━━━━━ Dataset extract ━━━━━

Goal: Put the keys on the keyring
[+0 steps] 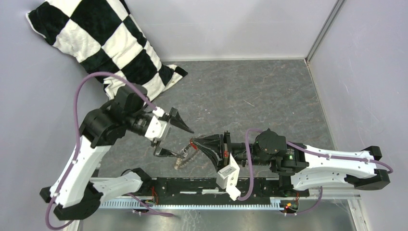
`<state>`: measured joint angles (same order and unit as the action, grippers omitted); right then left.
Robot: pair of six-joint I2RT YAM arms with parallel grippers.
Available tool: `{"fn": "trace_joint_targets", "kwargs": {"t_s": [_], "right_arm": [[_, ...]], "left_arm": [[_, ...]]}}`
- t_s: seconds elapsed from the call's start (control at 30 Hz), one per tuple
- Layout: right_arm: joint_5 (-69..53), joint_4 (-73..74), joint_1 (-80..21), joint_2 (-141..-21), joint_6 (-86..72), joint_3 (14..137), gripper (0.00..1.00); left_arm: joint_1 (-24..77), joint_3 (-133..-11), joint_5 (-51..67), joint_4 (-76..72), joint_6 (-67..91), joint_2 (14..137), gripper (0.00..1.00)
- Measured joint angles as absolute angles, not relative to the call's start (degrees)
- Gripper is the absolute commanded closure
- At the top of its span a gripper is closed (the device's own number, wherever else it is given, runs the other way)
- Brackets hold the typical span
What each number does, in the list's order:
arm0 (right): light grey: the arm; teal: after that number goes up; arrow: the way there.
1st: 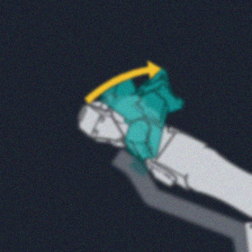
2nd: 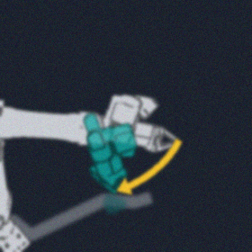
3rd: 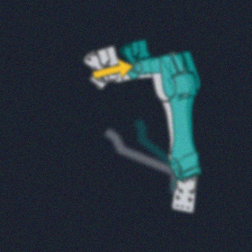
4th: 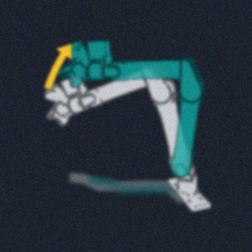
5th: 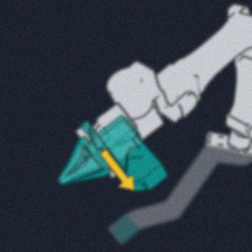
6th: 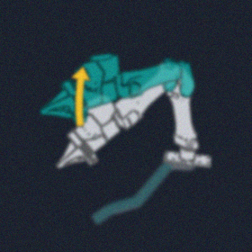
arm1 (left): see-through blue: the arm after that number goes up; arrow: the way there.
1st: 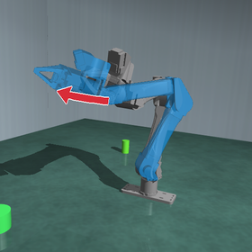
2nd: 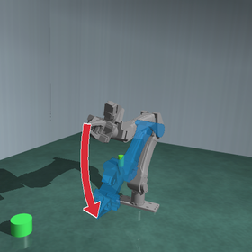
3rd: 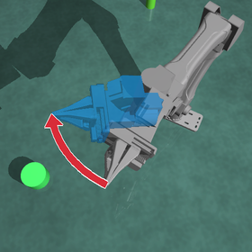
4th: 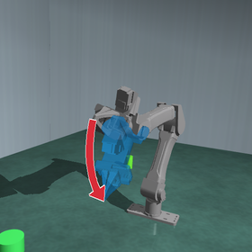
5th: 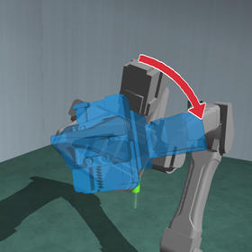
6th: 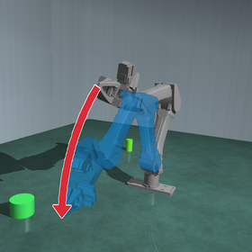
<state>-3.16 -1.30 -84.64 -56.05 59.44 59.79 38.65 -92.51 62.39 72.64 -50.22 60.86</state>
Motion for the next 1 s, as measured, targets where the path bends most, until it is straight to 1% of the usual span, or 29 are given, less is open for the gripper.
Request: {"fn": "trace_joint_targets", "kwargs": {"t_s": [0.13, 0.3, 0.5, 0.77, 0.83, 0.97, 1.0], "right_arm": [[-2.7, -1.3, -84.6, -56.1, 59.7, 59.8, 0.99], [-2.7, -1.6, -84.6, -55.7, 59.6, 59.8, 0.99], [-2.3, -2.7, -84.6, -54.3, 59.2, 59.8, 0.99], [0.4, -2.2, -84.6, -55.3, 57.7, 60.5, 0.99], [1.5, -2.0, -84.6, -56.1, 57.2, 61.1, 0.99], [2.9, -2.0, -84.6, -56.9, 56.5, 61.2, 0.99], [3.2, -2.0, -84.6, -57.1, 56.3, 61.2, 0.99]], "left_arm": [[38.7, -85.0, 60.2, 65.9, -43.6, 54.4, 0.23], [38.6, -80.5, 58.5, 57.0, -32.9, 51.3, 0.23], [38.4, -79.2, 55.3, 50.6, -24.5, 51.5, 0.23], [38.3, -81.8, 41.6, 47.0, -23.2, 50.9, 0.23], [38.3, -83.5, 40.3, 46.9, -23.2, 50.3, 0.25], [38.3, -84.3, 40.6, 46.7, -23.2, 48.6, 0.36], [38.3, -84.3, 40.9, 46.7, -23.2, 48.2, 0.37]]}}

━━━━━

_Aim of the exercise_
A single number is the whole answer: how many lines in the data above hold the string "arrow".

_Answer area_
2